Well, all this led to her being hospitalized for her protection. During that hospitalization we ran into her old psychiatrist, one I was happy with and she liked and who saw her since the very beginning of her illness (or at least when it became very evident something was very wrong) but he had to shuffle some of his patients to another doctor due to a cut back in his schedule. He would stop me in the hallway as I was coming or going from visitations on a daily basis to discuss how she was doing. After filling him in on what was going on and what meds she was taking he said “Doctor ___ has her on an antidepressant?! That’s what’s wrong, Melissa!".
 I didn’t realize that was what caused the months of being in and out of the hospital, aggressive behavior, smashing things in the house, running away, suicide attempts, cutting, drug use and all the other behavior and mood disturbances. Luckily I was so angry that we had gotten nowhere with her doctor that when she became inpatient that time I specifically asked that her doctor not be assigned to her while she was there so the staff psychiatrist saw her instead. The staff psychiatrist told me the same thing, a Bipolar child should not be put on antidepressants because instead of making the child happy they become manic. He took her off the antidepressant and added a mood stabilizer to the anti psychotic medication she was already taking. She improved and was stepped down from inpatient to outpatient. 
After her second day as outpatient she overdosed on her new mood stabilizer! Thankfully I got a call from her sister telling me to watch her closely because she was saying goodbyes and told her sister she wanted to die. As I was talking to her sister I realized she had gotten up from the computer, where moments before she was crying and angrily typing away (and became enraged when I inquired about what was wrong) and I saw the light coming from under my bathroom door. I hung up and ran to my bathroom and tried to open the door - it was locked! She never locks the door, it's a rule we set up under the advisement of an old therapist to be sure she is safe. When she heard me try the door she said "It's too late mom, I already overdosed, I'm dying". Panic set in!

She was forced to ingest charcoal to absorb the pills in her stomach. I say forced because she became so delusional, psychotic and hallucinated terribly in the hospital and couldn't drink the charcoal so a tube was inserted into her nose that went down to her stomach and charcoal was put in the tube - of course the experience caused her to have severe panic attacks but she was alive!
She spent the night in the "suicide watch" room of the E.R. and I watched her closely, putting my ear to her chest every so often to be sure her heart was still beating(not trusting the monitors). I didn't sleep at all that night and the following morning she was escorted in a security vehicle back to the psychiatric hospital as inpatient.

Following her release she began doing better but soon became depressed and was hospitalized again for her safety. This time she had been seeing her old psychiatrist outpatient (the one we liked so well and I chatted with in the hallway of the psychiatric hospital). He phoned me while she was inpatient and said he wanted to go up on her Tegretol (mood stabilizer) and I reminded him that at higher doses she had hallucinations on it when she was first put on it in the psychiatric hospital, so he said he was very hesitant to do this, but how about if we try a very low dose antidepressant. I agreed. Why did I agree?!

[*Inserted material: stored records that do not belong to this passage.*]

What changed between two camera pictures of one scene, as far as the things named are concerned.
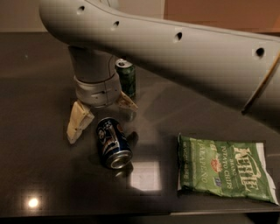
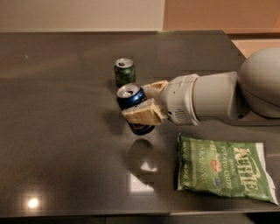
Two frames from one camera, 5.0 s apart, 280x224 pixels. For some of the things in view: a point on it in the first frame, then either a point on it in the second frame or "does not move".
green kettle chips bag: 234,169 does not move
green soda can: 126,72 does not move
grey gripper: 96,93 → 178,97
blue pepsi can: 114,143 → 128,94
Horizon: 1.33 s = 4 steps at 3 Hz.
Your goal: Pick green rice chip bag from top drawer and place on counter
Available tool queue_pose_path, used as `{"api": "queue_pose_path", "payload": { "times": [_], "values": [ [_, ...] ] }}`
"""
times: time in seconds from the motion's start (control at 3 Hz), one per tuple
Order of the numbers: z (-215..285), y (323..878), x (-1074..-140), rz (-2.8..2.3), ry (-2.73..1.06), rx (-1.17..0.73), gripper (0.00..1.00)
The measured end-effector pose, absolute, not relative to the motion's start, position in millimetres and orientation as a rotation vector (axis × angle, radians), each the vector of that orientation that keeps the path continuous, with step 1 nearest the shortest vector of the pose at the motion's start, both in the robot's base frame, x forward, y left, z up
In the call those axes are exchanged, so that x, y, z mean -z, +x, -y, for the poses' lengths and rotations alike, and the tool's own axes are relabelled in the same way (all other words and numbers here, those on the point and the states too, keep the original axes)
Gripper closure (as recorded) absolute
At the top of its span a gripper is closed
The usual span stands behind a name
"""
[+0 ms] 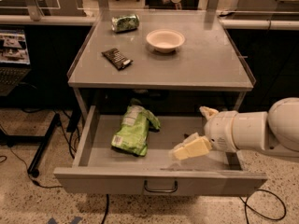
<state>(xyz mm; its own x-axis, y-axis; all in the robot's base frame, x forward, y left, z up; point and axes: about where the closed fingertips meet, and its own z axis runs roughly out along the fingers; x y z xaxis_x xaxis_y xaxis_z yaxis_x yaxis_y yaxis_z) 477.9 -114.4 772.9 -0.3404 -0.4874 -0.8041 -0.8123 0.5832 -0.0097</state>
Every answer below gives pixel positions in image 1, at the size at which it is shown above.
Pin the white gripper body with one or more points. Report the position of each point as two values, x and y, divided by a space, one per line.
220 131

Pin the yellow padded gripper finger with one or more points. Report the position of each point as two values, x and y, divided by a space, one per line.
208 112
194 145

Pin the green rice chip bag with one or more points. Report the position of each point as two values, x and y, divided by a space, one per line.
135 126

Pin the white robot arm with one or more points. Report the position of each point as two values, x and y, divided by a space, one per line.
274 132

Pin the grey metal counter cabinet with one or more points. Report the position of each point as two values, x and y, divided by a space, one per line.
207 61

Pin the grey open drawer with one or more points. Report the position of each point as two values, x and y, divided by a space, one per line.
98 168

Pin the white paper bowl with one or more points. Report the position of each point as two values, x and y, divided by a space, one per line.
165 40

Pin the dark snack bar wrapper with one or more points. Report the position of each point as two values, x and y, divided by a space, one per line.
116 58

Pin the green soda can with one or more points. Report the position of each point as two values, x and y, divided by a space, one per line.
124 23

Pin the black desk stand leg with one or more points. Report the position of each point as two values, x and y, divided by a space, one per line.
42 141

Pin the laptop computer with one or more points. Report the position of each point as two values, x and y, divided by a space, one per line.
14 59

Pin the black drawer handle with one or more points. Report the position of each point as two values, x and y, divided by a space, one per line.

Well, you can see where this going. During my visitation I noticed she was happy and smiling and it was so nice to have my little girl back! She stayed in the hospital for 8 days. Upon her release her mood began to shift some. Her boyfriend broke up with her, which is devastating to any teenage girl but for her it was just enough to set off a chain reaction. She began getting angry, yelling and cussing at me, refusing to listen to anything I said. One evening she just walked out of her room and said "I'm leaving" and had a book bag on her back. She was not stabilized at all - it was a day to day balancing act - and I was monitoring her closely until her doctor could see her. Aside from the dangers lurking for any teenage runaway, I knew with her mental state it could very well be the last time I saw her alive. I called 911 and ran out of the house after her.  She ran into the woods and I couldn't catch her. I saw the police pulling up so I went back to the house and told the officer everything. As he was taking notes, she walked up in tears, sat down next to me on the porch and apologized. I thanked the officer and he stayed while I called the doctor's office and gave my baby her medicine that calms her down and also sedates her. I was making her go to sleep so I knew she was safe until I could speak to her doctor in the morning, since I was unable to get anyone on the emergency line.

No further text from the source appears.